Source data:
::::::

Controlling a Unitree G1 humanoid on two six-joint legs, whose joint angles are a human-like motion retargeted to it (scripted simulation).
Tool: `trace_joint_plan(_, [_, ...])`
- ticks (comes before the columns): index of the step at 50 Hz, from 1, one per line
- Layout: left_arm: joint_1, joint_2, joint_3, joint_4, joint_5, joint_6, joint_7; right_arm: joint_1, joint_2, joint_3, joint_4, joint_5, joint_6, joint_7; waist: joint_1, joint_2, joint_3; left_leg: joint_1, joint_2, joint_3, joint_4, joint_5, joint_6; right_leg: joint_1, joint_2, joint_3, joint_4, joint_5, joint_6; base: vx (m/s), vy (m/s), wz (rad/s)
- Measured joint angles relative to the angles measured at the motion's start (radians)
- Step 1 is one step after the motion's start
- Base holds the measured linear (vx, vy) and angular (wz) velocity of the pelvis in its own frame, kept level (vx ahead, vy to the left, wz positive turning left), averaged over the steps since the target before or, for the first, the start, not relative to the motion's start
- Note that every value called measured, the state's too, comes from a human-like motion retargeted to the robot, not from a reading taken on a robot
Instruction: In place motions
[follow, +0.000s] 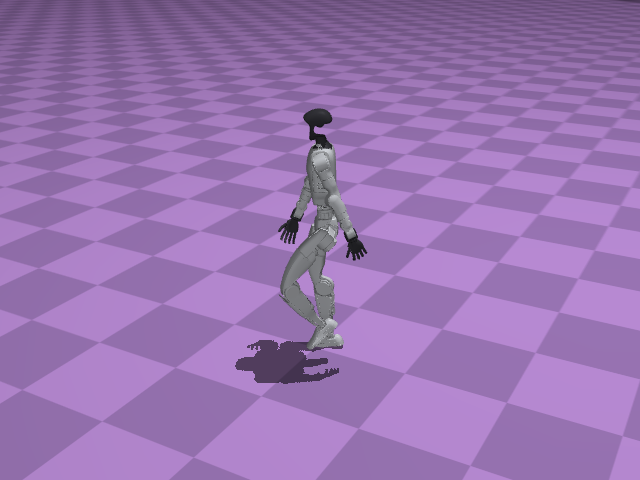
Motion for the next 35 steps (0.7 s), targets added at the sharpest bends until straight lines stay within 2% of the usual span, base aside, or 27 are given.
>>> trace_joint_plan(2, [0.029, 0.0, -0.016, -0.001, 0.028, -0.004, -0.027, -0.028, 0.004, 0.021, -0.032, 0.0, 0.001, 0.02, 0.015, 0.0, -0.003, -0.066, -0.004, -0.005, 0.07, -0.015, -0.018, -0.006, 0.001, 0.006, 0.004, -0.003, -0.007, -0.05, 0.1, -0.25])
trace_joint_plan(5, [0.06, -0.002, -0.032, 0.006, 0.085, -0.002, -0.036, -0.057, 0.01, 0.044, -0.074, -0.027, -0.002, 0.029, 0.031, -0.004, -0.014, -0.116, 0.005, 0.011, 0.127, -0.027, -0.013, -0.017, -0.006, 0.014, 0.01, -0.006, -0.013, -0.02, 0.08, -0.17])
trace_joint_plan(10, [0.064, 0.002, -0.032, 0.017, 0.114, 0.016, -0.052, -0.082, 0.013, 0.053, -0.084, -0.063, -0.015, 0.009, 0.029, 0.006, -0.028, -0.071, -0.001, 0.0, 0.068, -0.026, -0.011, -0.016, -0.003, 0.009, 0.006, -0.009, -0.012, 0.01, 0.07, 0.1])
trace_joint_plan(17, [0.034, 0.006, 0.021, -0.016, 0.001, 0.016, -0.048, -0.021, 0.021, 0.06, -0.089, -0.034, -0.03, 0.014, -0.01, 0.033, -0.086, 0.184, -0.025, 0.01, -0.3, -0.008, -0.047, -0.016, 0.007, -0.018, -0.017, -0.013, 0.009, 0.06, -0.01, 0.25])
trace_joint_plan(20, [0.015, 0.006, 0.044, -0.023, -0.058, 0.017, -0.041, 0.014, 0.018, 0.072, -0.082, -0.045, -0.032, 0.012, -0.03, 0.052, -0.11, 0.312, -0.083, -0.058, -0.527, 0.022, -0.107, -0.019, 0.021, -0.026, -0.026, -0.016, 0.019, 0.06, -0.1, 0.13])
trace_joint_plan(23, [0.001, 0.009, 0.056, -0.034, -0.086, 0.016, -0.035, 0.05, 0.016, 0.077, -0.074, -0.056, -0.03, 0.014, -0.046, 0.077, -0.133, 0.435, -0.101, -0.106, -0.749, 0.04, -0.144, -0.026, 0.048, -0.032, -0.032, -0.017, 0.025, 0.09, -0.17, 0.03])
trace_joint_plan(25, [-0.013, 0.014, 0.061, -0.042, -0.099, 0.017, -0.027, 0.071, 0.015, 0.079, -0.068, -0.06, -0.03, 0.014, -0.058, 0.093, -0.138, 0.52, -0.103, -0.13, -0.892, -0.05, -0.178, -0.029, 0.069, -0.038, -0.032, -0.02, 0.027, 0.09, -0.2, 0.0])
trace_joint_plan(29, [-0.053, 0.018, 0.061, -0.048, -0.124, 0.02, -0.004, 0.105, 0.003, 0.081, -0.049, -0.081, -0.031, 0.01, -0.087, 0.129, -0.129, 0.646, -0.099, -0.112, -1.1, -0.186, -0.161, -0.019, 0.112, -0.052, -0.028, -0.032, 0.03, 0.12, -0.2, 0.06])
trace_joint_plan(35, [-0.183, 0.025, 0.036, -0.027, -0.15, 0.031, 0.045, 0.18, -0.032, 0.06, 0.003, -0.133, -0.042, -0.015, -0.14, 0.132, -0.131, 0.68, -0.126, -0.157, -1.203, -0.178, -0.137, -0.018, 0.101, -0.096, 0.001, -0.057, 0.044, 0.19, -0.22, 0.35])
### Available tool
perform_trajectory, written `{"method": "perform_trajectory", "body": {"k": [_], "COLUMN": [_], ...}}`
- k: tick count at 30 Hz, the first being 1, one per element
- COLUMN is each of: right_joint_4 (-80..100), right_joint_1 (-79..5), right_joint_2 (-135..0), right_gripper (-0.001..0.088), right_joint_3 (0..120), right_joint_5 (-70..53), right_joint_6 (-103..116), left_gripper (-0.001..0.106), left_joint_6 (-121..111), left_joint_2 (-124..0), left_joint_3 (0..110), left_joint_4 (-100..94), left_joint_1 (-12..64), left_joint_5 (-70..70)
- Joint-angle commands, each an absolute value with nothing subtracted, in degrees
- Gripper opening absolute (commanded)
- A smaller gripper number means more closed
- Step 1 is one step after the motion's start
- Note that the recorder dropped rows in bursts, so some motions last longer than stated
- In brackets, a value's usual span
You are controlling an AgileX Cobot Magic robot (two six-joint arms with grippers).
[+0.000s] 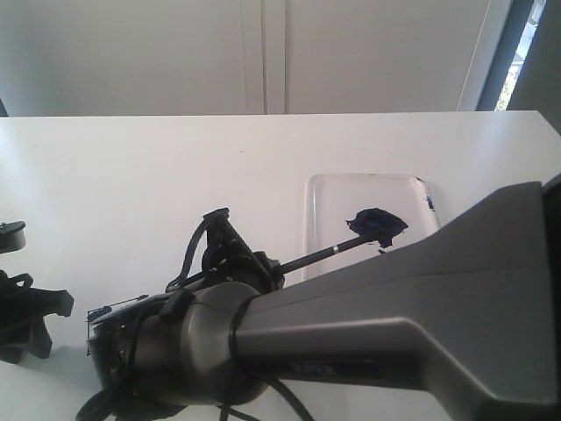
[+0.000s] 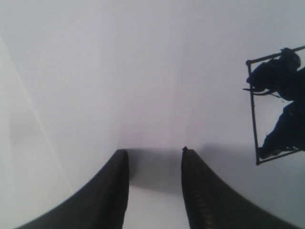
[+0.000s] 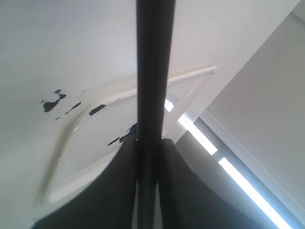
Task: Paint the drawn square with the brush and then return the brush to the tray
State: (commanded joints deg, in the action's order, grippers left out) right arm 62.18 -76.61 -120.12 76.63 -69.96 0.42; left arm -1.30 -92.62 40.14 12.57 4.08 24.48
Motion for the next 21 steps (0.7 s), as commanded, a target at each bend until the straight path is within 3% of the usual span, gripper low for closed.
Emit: {"method": "perform_trajectory", "body": {"k": [21], "right_joint_4": [60.90], "right_joint_1": [-78.25], "right_joint_2": [-120.67], "right_gripper": [0.0000], "right_joint_3": [76.63], "right_joint_5": [-69.96], "right_joint_6": [-0.89], "left_gripper": [0.043], "left_joint_6": [-1.30], "left_joint_2": [-92.62], "left_joint_3": [40.14], "left_joint_4": [12.70], "left_joint_1": [4.08], "left_joint_5": [24.37]}}
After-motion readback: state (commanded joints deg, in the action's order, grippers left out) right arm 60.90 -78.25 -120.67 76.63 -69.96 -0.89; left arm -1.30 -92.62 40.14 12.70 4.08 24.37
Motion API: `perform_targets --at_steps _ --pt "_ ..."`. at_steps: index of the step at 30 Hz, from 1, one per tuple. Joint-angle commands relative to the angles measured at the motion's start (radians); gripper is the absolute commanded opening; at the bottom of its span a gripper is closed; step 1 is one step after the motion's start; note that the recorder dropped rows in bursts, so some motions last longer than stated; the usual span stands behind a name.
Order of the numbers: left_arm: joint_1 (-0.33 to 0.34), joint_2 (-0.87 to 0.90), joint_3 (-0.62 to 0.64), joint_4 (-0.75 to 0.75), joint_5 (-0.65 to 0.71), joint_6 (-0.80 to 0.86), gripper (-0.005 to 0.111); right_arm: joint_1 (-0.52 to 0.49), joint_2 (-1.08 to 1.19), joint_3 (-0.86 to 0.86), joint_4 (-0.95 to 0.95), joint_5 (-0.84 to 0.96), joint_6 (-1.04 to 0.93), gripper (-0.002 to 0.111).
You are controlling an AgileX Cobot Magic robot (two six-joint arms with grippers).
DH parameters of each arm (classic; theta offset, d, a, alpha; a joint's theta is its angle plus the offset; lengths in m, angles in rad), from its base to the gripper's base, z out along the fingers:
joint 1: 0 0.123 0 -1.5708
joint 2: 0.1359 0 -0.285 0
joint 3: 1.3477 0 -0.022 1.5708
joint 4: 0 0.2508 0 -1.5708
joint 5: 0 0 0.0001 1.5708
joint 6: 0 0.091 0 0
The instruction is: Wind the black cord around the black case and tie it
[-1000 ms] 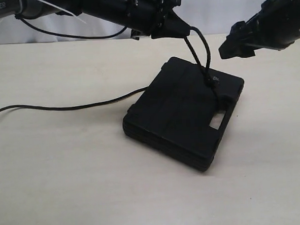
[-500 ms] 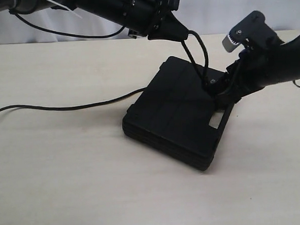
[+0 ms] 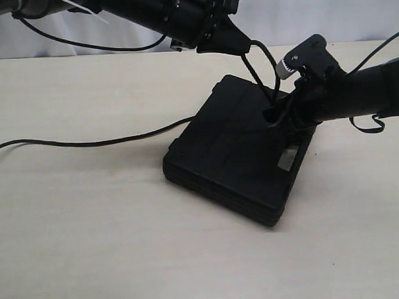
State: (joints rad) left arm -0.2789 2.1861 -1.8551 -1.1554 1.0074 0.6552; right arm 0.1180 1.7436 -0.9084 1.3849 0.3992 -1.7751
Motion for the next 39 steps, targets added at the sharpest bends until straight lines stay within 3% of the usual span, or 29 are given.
perform_targets --at_steps 1,8,12,16,19,21,23,26,30,34,39 --pt "0.004 -0.015 -0.008 0.012 0.005 -0.004 0.002 0.001 -0.001 -0.01 0.021 0.014 -0.014 0.004" --pt "0.071 -0.056 -0.013 0.182 -0.022 -0.091 0.034 0.001 -0.008 -0.01 0.021 0.08 0.041 0.004" --pt "0.135 -0.106 -0.013 0.367 0.052 -0.14 0.051 0.001 -0.013 -0.01 0.021 0.084 0.079 0.004" --pt "0.176 -0.116 -0.007 0.664 0.212 -0.27 0.055 0.001 -0.018 -0.01 0.021 0.094 0.129 0.004" --pt "0.186 -0.116 0.055 0.977 0.214 -0.524 0.055 0.001 -0.018 -0.01 0.021 0.103 0.13 0.004" --pt "0.191 -0.116 0.115 1.093 0.214 -0.633 0.055 0.001 -0.018 -0.01 0.021 0.103 0.13 0.004" --pt "0.199 -0.116 0.17 1.111 0.18 -0.75 0.055 0.001 -0.018 -0.01 0.021 0.103 0.13 0.004" --pt "0.229 -0.116 0.25 1.116 0.116 -1.059 0.055 0.001 -0.018 -0.01 0.021 0.106 0.13 0.004" --pt "0.312 -0.116 0.328 1.147 0.151 -1.49 0.055 0.001 -0.018 -0.01 0.021 0.129 0.13 0.004" --pt "0.377 -0.116 0.379 1.143 0.214 -1.663 0.055 0.001 -0.018 -0.01 0.021 0.132 0.13 0.004" --pt "0.397 -0.116 0.406 1.114 0.214 -1.774 0.055 0.001 -0.016 -0.01 0.021 0.132 0.13 0.004"
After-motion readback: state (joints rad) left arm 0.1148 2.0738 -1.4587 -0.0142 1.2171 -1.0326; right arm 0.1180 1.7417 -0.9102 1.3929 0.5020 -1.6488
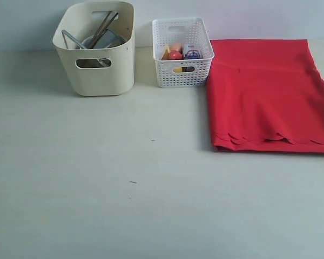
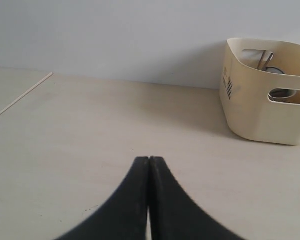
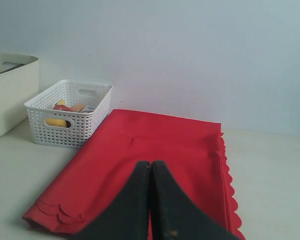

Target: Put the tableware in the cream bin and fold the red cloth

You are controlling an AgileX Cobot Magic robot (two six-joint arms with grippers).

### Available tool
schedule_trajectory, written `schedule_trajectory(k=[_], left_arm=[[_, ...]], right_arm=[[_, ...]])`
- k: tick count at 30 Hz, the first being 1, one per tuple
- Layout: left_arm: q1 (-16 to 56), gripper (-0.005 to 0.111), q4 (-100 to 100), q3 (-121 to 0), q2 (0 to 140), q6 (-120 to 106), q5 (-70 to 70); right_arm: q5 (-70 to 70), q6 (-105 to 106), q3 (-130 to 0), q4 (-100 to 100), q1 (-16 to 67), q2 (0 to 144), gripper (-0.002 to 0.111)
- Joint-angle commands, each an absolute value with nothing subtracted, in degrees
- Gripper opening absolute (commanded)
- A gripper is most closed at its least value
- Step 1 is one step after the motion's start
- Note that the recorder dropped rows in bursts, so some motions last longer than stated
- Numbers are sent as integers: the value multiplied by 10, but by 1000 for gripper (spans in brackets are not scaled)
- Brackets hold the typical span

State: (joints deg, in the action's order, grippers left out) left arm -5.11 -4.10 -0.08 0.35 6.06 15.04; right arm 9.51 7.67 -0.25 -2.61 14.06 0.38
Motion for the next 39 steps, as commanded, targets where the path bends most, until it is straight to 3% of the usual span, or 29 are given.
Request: schedule_trajectory(k=[1,39], left_arm=[[-52,2,-39,0,0,60,149],[-52,2,-39,0,0,60,149]], right_arm=[[103,73,0,-27,140,0,0],[107,14,0,-31,140,0,0]])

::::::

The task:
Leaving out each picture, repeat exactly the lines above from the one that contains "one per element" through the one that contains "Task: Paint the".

Task response:
- k: tick count at 30 Hz, the first being 1, one per element
- COLUMN is each of: right_joint_4 (-80..100), right_joint_1 (-79..5), right_joint_2 (-135..0), right_gripper (-0.001..0.088), right_joint_3 (0..120), right_joint_5 (-70..53), right_joint_6 (-103..116), left_gripper (-0.001..0.106), left_joint_6 (-121..111), left_joint_2 (-124..0), left_joint_3 (0..110), left_joint_4 (-100..94), left_joint_1 (-12..64), left_joint_5 (-70..70)
- Joint-angle commands, each an absolute value with nothing subtracted, in degrees
- Gripper opening absolute (commanded)
- A smaller gripper number means more closed
- Step 1 is one step after the motion's start
- Note that the recorder dropped rows in bursts, so some motions last longer than stated
- In brackets, a value's usual span
You are controlling an AgileX Cobot Magic robot (two six-joint arms with grippers).
[+0.000s] 
[+0.000s] 
[+0.000s] 
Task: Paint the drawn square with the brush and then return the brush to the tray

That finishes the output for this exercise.